§ ASSIGNMENT: Only certain lines below are wanted: those starting at the line containing "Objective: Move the" and ending at the line containing "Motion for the", both included, each retyped exactly.

§ MATERIAL PROVIDED:
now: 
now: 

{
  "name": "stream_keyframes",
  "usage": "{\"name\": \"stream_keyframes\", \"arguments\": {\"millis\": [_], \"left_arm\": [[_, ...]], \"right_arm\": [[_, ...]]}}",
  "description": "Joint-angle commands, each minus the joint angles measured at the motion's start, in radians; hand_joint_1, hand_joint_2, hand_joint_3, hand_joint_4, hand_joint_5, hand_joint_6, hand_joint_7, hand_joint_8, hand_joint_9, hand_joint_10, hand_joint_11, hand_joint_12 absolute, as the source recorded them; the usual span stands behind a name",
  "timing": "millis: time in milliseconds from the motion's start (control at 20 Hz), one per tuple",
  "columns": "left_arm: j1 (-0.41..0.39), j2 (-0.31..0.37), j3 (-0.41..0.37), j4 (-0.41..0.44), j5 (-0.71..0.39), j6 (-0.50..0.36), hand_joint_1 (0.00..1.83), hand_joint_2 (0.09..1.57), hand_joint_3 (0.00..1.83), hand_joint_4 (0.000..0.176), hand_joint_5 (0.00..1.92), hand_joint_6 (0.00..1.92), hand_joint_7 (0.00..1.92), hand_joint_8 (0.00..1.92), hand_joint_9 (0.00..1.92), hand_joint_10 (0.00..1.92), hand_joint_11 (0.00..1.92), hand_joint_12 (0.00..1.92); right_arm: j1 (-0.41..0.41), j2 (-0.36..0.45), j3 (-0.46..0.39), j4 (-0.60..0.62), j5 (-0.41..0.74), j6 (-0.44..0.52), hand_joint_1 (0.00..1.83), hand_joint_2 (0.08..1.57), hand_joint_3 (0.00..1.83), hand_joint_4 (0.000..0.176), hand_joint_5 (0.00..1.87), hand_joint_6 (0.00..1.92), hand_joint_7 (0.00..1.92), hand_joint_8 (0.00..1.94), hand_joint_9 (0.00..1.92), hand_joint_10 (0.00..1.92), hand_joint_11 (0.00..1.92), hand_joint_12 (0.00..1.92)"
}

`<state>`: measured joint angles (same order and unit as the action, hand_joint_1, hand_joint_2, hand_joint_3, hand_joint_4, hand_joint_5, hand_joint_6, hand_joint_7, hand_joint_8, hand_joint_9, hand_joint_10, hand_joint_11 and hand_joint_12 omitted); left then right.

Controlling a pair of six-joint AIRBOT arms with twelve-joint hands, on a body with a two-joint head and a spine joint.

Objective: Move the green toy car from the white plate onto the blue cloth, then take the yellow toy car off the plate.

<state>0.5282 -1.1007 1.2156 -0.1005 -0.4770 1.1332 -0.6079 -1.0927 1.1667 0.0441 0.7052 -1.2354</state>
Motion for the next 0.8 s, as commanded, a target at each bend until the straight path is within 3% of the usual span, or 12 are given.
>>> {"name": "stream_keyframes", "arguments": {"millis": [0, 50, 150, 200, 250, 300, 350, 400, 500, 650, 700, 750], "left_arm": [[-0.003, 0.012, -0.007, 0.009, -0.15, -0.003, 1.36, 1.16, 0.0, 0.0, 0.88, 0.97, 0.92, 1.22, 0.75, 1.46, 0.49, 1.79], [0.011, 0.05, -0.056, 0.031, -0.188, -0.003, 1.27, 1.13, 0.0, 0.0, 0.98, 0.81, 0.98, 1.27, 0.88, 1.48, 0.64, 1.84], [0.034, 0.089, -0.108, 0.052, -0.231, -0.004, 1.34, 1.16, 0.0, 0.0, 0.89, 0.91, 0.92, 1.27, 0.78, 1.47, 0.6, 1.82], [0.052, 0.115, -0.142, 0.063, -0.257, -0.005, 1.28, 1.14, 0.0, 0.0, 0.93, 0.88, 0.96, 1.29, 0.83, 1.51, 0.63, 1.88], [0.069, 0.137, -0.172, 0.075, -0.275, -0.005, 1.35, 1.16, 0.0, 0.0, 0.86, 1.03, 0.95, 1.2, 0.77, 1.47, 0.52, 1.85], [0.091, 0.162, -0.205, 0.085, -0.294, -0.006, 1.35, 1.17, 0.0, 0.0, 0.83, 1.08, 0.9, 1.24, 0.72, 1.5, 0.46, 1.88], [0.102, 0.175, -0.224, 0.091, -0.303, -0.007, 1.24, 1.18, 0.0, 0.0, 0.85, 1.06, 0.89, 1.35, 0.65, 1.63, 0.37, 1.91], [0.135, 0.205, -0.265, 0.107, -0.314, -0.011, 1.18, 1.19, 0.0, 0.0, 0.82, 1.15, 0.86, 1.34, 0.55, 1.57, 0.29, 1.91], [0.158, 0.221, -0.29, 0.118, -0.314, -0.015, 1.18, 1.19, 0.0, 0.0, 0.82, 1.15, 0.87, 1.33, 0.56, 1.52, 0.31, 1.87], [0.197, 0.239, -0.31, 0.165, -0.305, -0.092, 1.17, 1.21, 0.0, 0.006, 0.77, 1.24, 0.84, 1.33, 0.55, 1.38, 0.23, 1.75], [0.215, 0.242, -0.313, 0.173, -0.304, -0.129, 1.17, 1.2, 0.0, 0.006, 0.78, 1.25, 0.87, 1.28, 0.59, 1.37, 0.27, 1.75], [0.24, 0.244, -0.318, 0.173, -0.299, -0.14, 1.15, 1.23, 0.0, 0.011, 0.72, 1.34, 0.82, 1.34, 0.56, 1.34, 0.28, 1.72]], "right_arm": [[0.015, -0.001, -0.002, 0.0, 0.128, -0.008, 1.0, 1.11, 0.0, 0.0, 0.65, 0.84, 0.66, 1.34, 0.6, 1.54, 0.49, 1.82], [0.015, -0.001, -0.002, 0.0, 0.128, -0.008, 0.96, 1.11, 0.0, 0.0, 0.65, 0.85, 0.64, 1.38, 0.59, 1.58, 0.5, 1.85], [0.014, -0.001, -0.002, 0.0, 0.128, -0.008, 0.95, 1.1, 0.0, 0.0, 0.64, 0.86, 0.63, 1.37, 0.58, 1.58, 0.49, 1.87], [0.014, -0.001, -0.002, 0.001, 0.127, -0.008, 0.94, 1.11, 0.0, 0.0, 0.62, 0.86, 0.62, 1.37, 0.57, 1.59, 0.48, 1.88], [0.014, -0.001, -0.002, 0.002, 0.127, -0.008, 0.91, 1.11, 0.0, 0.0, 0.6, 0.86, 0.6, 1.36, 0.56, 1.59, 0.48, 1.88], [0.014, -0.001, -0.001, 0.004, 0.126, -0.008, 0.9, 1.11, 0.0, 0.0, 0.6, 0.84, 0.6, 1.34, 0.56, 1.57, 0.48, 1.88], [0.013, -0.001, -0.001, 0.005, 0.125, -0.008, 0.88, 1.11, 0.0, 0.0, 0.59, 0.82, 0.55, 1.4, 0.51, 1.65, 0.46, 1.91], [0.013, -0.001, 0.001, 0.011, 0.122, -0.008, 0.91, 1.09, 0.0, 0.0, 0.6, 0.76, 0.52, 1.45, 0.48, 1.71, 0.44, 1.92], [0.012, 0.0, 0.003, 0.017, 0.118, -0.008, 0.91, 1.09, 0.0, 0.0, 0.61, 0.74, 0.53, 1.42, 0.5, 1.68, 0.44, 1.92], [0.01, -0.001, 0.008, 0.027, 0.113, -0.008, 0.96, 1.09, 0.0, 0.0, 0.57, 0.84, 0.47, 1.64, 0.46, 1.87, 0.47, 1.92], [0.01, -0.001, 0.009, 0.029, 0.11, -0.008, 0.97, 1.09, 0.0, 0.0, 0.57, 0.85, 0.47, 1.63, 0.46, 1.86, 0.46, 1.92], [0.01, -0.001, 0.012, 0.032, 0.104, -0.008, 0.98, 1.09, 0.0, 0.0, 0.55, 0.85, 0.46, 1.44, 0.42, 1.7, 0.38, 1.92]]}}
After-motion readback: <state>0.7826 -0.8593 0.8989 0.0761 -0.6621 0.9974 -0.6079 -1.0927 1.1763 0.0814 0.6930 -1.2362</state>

§ SOLUTION TO THIS TASK:
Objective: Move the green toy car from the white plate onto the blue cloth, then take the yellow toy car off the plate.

<state>0.5282 -1.1007 1.2156 -0.1005 -0.4770 1.1332 -0.6079 -1.0927 1.1667 0.0441 0.7052 -1.2354</state>
Motion for the next 0.8 s, as commanded, a target at each bend until the straight path is within 3% of the usual span, or 12 are given.

This response is done.